▶ **Problem to solve**
All of the data below should come back exactly as written, minus its images.

[Raw data — start]

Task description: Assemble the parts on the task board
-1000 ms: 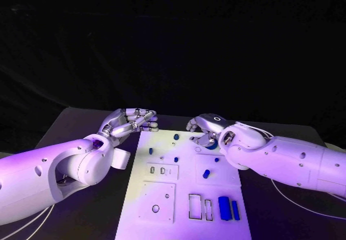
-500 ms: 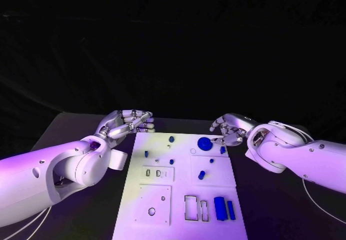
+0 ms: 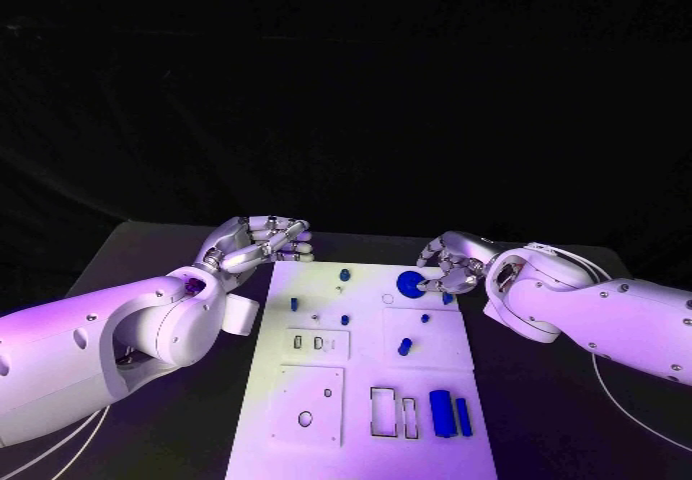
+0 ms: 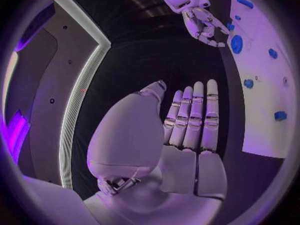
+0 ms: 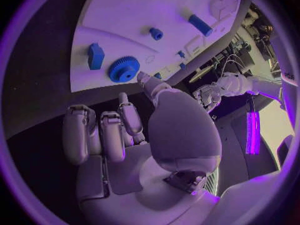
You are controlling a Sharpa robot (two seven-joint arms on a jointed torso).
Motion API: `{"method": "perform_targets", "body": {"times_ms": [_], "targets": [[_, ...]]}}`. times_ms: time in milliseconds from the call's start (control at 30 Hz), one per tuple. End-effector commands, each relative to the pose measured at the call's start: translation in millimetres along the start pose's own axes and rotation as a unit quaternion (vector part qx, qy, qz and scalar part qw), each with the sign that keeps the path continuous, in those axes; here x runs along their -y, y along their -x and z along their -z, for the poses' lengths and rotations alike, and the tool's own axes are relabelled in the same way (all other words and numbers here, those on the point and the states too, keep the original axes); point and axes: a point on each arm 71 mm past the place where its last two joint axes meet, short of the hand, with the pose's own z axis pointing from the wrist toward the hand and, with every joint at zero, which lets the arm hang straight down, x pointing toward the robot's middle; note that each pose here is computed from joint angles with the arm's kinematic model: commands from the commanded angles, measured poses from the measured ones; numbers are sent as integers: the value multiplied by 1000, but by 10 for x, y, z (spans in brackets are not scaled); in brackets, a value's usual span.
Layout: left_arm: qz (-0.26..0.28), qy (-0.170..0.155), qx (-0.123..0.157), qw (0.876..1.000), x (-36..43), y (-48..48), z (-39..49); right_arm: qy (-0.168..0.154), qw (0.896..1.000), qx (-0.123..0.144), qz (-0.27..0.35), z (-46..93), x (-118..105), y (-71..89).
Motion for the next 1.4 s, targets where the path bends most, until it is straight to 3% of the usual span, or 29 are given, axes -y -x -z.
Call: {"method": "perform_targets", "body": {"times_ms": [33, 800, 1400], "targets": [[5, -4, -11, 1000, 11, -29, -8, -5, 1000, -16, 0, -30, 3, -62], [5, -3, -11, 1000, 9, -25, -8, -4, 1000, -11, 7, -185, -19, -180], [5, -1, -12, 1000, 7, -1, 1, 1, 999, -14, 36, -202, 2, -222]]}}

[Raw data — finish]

▶ **Reply to the task**
Task description: Assemble the parts on the task board
-1000 ms: 
-500 ms: 
+0 ms: 
+0 ms: 
+0 ms: 
You are controlling a Sharpa robot (two seven-joint arms on a jointed torso).
Motion API: `{"method": "perform_targets", "body": {"times_ms": [_], "targets": [[_, ...]]}}`. times_ms: time in milliseconds from the call's start (control at 30 Hz), one per tuple. End-effector commands, each relative to the pose measured at the call's start: translation in millimetres along the start pose's own axes and rotation as a unit quaternion (vector part qx, qy, qz and scalar part qw), each with the sign that keeps the path continuous, in those axes; here x runs along their -y, y along their -x and z along their -z, for the poses' lengths and rotations alike, and the tool's own axes are relabelled in the same way (all other words and numbers here, those on the point and the states too, keep the original axes); point and axes: a point on each arm 71 mm past the place where its last two joint axes meet, short of the hand, with the pose's own z axis pointing from the wrist toward the hand and, with every joint at zero, which lets the arm hang straight down, x pointing toward the robot's middle; note that each pose here is computed from joint angles with the arm's kinematic model: commands from the commanded angles, measured poses from the measured ones; numbers are sent as integers: the value multiplied by 1000, but by 10 for x, y, z (spans in brackets are not scaled); in brackets, a value's usual span.
Layout: left_arm: qz (-0.26..0.28), qy (-0.170..0.155), qx (-0.123..0.157), qw (0.876..1.000), x (-36..43), y (-48..48), z (-39..49); right_arm: qy (-0.168..0.154), qw (0.896..1.000), qx (-0.123..0.144), qz (-0.27..0.35), z (-46..93), x (-118..105), y (-71..89).
Motion for the next 1.4 s, targets where the path bends most, until it is straight to 3% of the usual span, or 29 are given, axes -y -x -z.
Call: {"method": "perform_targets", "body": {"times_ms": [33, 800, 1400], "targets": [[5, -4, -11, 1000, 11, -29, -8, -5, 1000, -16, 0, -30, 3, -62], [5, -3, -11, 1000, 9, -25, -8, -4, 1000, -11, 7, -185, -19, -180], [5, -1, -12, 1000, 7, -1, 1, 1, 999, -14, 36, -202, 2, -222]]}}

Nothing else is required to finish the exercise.